[Provided material Boundary: Start]

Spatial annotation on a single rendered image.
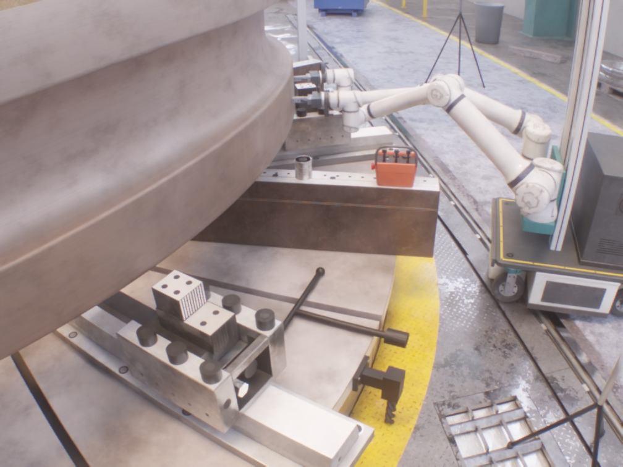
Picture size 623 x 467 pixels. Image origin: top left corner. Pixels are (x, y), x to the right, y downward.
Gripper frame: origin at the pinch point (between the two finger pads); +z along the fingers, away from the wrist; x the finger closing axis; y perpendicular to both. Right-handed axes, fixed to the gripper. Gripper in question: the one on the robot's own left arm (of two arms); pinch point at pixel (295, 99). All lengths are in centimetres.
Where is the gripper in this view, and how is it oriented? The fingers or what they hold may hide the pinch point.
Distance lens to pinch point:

[Provided material Boundary: End]

- **What the task asks**: Return the whole listing word for word. Pictures stay out of it.

- **Answer to this problem**:
Spatial annotation on a single rendered image.
Picture size 623 x 467 pixels. Image origin: top left corner. Pixels are (x, y), x to the right, y downward.
Gripper frame: origin at the pinch point (between the two finger pads); +z along the fingers, away from the wrist; x the finger closing axis; y perpendicular to both. Right-handed axes, fixed to the gripper. Gripper in question: the one on the robot's own left arm (of two arms); pinch point at pixel (295, 99). All lengths are in centimetres.
Where is the gripper in this view, and how is it oriented? The fingers or what they hold may hide the pinch point.
Distance lens to pinch point:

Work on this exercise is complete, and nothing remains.